• [Given data]:
"""
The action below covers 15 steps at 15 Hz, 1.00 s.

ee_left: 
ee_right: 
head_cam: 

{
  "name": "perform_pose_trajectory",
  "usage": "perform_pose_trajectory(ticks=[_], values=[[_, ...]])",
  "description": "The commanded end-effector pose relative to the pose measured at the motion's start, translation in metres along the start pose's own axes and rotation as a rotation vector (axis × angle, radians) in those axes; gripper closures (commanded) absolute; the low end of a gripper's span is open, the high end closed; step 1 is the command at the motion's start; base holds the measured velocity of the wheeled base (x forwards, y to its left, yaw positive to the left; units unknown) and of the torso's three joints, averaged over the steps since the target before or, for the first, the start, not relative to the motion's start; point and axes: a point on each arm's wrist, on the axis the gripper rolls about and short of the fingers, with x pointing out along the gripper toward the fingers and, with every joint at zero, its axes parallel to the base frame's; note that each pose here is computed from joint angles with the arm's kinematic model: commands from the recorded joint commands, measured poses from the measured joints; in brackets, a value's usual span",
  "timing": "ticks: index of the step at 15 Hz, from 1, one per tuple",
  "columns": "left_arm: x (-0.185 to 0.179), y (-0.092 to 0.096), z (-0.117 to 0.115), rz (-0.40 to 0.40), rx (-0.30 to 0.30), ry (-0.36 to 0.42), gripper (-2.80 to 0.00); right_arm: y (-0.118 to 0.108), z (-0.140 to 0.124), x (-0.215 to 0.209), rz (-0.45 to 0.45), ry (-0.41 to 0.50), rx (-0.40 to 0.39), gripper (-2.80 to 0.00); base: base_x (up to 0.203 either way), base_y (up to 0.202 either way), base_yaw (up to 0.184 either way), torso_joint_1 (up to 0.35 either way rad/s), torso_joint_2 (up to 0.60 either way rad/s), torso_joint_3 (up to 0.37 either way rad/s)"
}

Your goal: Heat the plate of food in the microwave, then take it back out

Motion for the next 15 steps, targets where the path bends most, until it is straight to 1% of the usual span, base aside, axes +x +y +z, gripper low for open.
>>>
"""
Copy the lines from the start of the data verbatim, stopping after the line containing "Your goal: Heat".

The action below covers 15 steps at 15 Hz, 1.00 s.

ee_left: 
ee_right: 
head_cam: 

{
  "name": "perform_pose_trajectory",
  "usage": "perform_pose_trajectory(ticks=[_], values=[[_, ...]])",
  "description": "The commanded end-effector pose relative to the pose measured at the motion's start, translation in metres along the start pose's own axes and rotation as a rotation vector (axis × angle, radians) in those axes; gripper closures (commanded) absolute; the low end of a gripper's span is open, the high end closed; step 1 is the command at the motion's start; base holds the measured velocity of the wheeled base (x forwards, y to its left, yaw positive to the left; units unknown) and of the torso's three joints, averaged over the steps since the target before or, for the first, the start, not relative to the motion's start; point and axes: a point on each arm's wrist, on the axis the gripper rolls about and short of the fingers, with x pointing out along the gripper toward the fingers and, with every joint at zero, its axes parallel to the base frame's; note that each pose here is computed from joint angles with the arm's kinematic model: commands from the recorded joint commands, measured poses from the measured joints; in brackets, a value's usual span",
  "timing": "ticks: index of the step at 15 Hz, from 1, one per tuple",
  "columns": "left_arm: x (-0.185 to 0.179), y (-0.092 to 0.096), z (-0.117 to 0.115), rz (-0.40 to 0.40), rx (-0.30 to 0.30), ry (-0.36 to 0.42), gripper (-2.80 to 0.00); right_arm: y (-0.118 to 0.108), z (-0.140 to 0.124), x (-0.215 to 0.209), rz (-0.45 to 0.45), ry (-0.41 to 0.50), rx (-0.40 to 0.39), gripper (-2.80 to 0.00); base: base_x (up to 0.203 either way), base_y (up to 0.202 either way), base_yaw (up to 0.184 either way), torso_joint_1 (up to 0.35 either way rad/s), torso_joint_2 (up to 0.60 either way rad/s), torso_joint_3 (up to 0.37 either way rad/s)"
}

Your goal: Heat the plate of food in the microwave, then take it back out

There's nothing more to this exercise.